ACTION ITEM. Write out the records below once more, exactly and completely.

AVAILABLE DATA.
◆ ◆ ◆ ◆ ◆ ◆ ◆
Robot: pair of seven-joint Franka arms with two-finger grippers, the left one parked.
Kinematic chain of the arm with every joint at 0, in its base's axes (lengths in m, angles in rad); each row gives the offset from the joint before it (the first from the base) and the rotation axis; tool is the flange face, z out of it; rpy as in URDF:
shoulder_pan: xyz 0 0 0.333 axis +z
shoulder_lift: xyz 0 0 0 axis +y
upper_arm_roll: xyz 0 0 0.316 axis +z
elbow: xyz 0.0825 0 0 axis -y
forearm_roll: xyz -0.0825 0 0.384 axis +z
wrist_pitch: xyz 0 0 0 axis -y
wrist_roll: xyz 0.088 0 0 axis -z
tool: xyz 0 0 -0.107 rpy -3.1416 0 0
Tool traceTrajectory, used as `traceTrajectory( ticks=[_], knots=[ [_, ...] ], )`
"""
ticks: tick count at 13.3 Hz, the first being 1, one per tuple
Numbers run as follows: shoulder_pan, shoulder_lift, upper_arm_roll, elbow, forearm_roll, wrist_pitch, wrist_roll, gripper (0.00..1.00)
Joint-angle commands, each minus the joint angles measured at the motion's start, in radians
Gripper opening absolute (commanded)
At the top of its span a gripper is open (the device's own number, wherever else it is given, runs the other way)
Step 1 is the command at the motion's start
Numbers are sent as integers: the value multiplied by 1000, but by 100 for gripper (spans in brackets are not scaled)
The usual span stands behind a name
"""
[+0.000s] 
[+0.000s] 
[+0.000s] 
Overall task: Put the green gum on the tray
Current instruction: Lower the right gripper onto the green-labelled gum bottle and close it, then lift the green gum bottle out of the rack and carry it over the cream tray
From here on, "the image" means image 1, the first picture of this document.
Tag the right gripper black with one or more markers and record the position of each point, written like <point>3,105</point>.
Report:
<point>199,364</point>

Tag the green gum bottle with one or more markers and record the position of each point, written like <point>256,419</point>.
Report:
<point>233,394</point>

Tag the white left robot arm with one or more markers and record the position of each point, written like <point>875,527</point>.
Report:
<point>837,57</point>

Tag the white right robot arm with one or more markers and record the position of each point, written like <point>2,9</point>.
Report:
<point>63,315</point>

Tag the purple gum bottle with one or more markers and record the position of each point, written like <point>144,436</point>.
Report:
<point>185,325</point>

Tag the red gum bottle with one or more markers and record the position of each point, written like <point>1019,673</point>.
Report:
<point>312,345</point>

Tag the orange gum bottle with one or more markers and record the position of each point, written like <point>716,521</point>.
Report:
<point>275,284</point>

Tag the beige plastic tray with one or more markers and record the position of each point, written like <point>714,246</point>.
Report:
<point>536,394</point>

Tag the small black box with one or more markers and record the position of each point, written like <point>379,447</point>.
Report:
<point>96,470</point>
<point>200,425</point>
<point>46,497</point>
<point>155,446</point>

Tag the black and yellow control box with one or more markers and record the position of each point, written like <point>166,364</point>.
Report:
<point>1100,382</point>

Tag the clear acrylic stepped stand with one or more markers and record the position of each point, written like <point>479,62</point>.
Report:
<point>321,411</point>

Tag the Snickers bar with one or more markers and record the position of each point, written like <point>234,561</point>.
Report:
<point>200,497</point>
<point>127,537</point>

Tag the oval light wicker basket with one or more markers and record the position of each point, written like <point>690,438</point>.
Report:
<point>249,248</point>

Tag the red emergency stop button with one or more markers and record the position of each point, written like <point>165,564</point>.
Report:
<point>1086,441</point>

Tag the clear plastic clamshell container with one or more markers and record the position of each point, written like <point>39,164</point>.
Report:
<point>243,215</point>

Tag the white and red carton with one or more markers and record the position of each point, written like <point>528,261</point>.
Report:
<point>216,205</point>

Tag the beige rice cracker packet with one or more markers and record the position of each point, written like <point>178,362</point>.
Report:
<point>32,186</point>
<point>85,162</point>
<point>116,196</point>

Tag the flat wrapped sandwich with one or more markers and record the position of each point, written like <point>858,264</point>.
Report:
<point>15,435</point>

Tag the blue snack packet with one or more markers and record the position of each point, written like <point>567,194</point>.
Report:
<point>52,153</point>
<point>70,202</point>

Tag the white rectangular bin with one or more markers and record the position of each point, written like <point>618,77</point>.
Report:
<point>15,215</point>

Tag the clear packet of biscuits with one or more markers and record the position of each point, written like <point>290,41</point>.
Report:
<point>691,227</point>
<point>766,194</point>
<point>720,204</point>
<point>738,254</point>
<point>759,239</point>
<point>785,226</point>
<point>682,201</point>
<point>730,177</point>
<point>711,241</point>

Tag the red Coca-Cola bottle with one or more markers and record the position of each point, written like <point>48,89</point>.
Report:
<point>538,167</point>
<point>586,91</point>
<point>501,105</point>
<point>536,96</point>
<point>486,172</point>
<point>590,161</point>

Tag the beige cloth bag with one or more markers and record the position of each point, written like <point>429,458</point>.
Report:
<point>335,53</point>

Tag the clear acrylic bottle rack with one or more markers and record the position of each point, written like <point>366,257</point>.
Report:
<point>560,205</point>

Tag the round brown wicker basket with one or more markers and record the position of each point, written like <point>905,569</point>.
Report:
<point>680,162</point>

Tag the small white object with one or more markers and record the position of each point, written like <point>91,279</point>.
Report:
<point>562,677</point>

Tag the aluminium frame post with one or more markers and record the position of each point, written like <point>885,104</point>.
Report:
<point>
◆ ◆ ◆ ◆ ◆ ◆ ◆
RESPONSE TO THE EXERCISE.
Robot: pair of seven-joint Franka arms with two-finger grippers, the left one parked.
Kinematic chain of the arm with every joint at 0, in its base's axes (lengths in m, angles in rad); each row gives the offset from the joint before it (the first from the base) and the rotation axis; tool is the flange face, z out of it; rpy as in URDF:
shoulder_pan: xyz 0 0 0.333 axis +z
shoulder_lift: xyz 0 0 0 axis +y
upper_arm_roll: xyz 0 0 0.316 axis +z
elbow: xyz 0.0825 0 0 axis -y
forearm_roll: xyz -0.0825 0 0.384 axis +z
wrist_pitch: xyz 0 0 0 axis -y
wrist_roll: xyz 0.088 0 0 axis -z
tool: xyz 0 0 -0.107 rpy -3.1416 0 0
Tool traceTrajectory, used as `traceTrajectory( ticks=[_], knots=[ [_, ...] ], )`
"""
ticks: tick count at 13.3 Hz, the first being 1, one per tuple
Numbers run as follows: shoulder_pan, shoulder_lift, upper_arm_roll, elbow, forearm_roll, wrist_pitch, wrist_roll, gripper (0.00..1.00)
Joint-angle commands, each minus the joint angles measured at the motion's start, in radians
Gripper opening absolute (commanded)
At the top of its span a gripper is open (the device's own number, wherever else it is given, runs the other way)
Step 1 is the command at the motion's start
Numbers are sent as integers: the value multiplied by 1000, but by 100 for gripper (spans in brackets are not scaled)
The usual span stands behind a name
"""
[+0.000s] 
[+0.000s] 
[+0.000s] 
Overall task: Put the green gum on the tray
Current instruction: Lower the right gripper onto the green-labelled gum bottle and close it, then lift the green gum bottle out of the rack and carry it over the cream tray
From here on, "the image" means image 1, the first picture of this document.
Tag the right gripper black with one or more markers and record the position of each point, written like <point>3,105</point>.
Report:
<point>199,364</point>

Tag the green gum bottle with one or more markers and record the position of each point, written like <point>256,419</point>.
Report:
<point>233,394</point>

Tag the white left robot arm with one or more markers and record the position of each point, written like <point>875,527</point>.
Report:
<point>837,57</point>

Tag the white right robot arm with one or more markers and record the position of each point, written like <point>2,9</point>.
Report:
<point>63,315</point>

Tag the purple gum bottle with one or more markers and record the position of each point, written like <point>144,436</point>.
Report:
<point>185,325</point>

Tag the red gum bottle with one or more markers and record the position of each point, written like <point>1019,673</point>.
Report:
<point>312,345</point>

Tag the orange gum bottle with one or more markers and record the position of each point, written like <point>716,521</point>.
Report:
<point>275,284</point>

Tag the beige plastic tray with one or more markers and record the position of each point, written like <point>714,246</point>.
Report:
<point>536,394</point>

Tag the small black box with one or more markers and record the position of each point, written like <point>379,447</point>.
Report:
<point>96,470</point>
<point>200,425</point>
<point>46,497</point>
<point>155,446</point>

Tag the black and yellow control box with one or more markers and record the position of each point, written like <point>166,364</point>.
Report:
<point>1100,382</point>

Tag the clear acrylic stepped stand with one or more markers and record the position of each point, written like <point>479,62</point>.
Report:
<point>321,411</point>

Tag the Snickers bar with one or more markers and record the position of each point, written like <point>234,561</point>.
Report:
<point>200,497</point>
<point>127,537</point>

Tag the oval light wicker basket with one or more markers and record the position of each point, written like <point>690,438</point>.
Report:
<point>249,248</point>

Tag the red emergency stop button with one or more markers and record the position of each point, written like <point>165,564</point>.
Report:
<point>1086,441</point>

Tag the clear plastic clamshell container with one or more markers and record the position of each point, written like <point>39,164</point>.
Report:
<point>243,215</point>

Tag the white and red carton with one or more markers and record the position of each point, written like <point>528,261</point>.
Report:
<point>216,205</point>

Tag the beige rice cracker packet with one or more markers and record the position of each point, written like <point>178,362</point>.
Report:
<point>32,186</point>
<point>85,162</point>
<point>116,196</point>

Tag the flat wrapped sandwich with one or more markers and record the position of each point, written like <point>858,264</point>.
Report:
<point>15,435</point>

Tag the blue snack packet with one or more markers and record the position of each point, written like <point>567,194</point>.
Report:
<point>52,153</point>
<point>70,202</point>

Tag the white rectangular bin with one or more markers and record the position of each point, written like <point>618,77</point>.
Report:
<point>15,215</point>

Tag the clear packet of biscuits with one or more markers and record the position of each point, written like <point>290,41</point>.
Report:
<point>691,227</point>
<point>766,194</point>
<point>720,204</point>
<point>738,254</point>
<point>759,239</point>
<point>785,226</point>
<point>682,201</point>
<point>730,177</point>
<point>711,241</point>

Tag the red Coca-Cola bottle with one or more markers and record the position of each point, written like <point>48,89</point>.
Report:
<point>538,167</point>
<point>586,91</point>
<point>501,105</point>
<point>536,96</point>
<point>486,172</point>
<point>590,161</point>

Tag the beige cloth bag with one or more markers and record the position of each point, written like <point>429,458</point>.
Report:
<point>335,53</point>

Tag the clear acrylic bottle rack with one or more markers and record the position of each point, written like <point>366,257</point>.
Report:
<point>560,205</point>

Tag the round brown wicker basket with one or more markers and record the position of each point, written like <point>905,569</point>.
Report:
<point>680,162</point>

Tag the small white object with one or more markers and record the position of each point, written like <point>91,279</point>.
Report:
<point>562,677</point>

Tag the aluminium frame post with one or more markers and record the position of each point, written like <point>885,104</point>.
Report:
<point>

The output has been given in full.